TASK DETAILS.
Copy out each line from the start of the material below until the line with "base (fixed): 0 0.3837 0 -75", that line included.

RECORDED INFORMATION.

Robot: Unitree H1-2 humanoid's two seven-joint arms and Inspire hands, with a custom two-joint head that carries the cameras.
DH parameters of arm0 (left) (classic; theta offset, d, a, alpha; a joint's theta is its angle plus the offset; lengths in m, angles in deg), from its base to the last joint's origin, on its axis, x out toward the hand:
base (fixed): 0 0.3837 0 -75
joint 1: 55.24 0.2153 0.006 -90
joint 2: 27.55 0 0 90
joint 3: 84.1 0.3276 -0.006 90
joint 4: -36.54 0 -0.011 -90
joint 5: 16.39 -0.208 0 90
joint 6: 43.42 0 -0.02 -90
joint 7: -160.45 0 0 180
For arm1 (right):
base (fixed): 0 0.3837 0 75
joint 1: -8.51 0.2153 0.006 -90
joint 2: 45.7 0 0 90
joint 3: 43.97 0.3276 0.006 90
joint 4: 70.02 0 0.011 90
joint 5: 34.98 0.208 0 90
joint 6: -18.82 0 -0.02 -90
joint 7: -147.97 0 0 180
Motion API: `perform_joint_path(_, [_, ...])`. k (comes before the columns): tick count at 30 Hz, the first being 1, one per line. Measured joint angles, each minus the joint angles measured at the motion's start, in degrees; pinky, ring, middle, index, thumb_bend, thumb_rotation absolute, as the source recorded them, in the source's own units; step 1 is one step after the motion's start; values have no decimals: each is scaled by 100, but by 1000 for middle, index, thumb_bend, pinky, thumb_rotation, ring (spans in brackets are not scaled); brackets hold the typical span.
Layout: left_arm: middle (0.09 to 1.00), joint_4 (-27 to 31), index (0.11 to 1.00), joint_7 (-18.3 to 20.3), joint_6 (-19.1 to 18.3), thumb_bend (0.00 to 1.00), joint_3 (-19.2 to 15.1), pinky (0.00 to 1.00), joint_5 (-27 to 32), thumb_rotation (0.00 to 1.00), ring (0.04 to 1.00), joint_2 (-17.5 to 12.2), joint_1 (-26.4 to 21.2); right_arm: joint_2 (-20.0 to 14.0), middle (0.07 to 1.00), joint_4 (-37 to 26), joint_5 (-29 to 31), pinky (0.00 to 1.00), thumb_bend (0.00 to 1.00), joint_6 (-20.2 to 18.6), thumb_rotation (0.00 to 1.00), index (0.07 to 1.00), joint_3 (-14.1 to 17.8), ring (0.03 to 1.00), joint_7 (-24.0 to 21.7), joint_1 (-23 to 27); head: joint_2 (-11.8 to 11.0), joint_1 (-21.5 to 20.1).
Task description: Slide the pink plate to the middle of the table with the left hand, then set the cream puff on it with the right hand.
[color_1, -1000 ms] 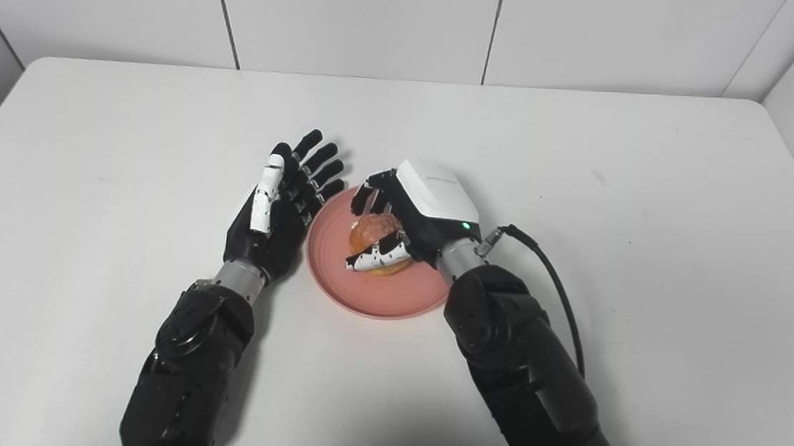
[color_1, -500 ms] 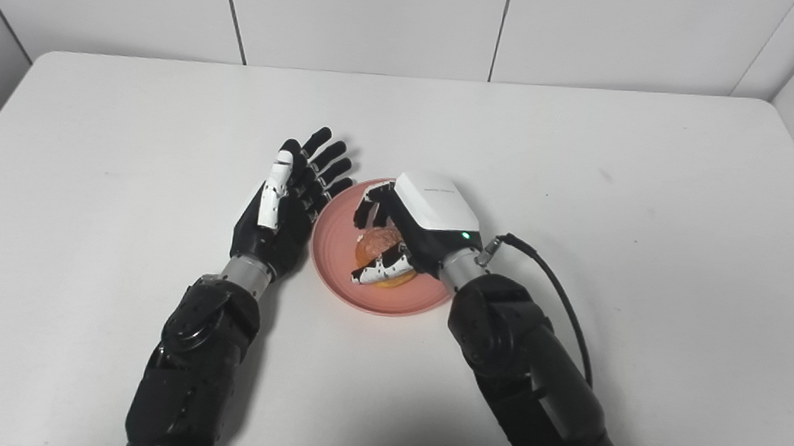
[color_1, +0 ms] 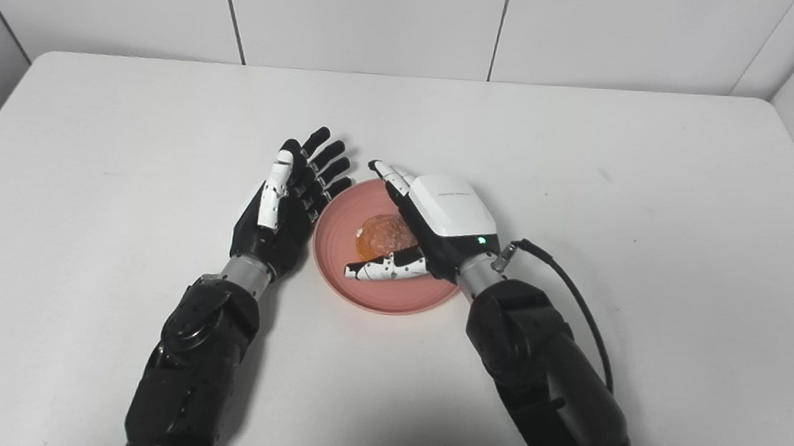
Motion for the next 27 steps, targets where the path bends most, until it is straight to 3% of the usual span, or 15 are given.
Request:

TASK RESULT.
Robot: Unitree H1-2 humanoid's two seven-joint arms and Inspire hands, with a custom two-joint head that carries the cameras.
DH parameters of arm0 (left) (classic; theta offset, d, a, alpha; a joint's theta is its angle plus the offset; lengths in m, angles in deg), from its base to the last joint's origin, on its axis, x out toward the hand:
base (fixed): 0 0.3837 0 -75

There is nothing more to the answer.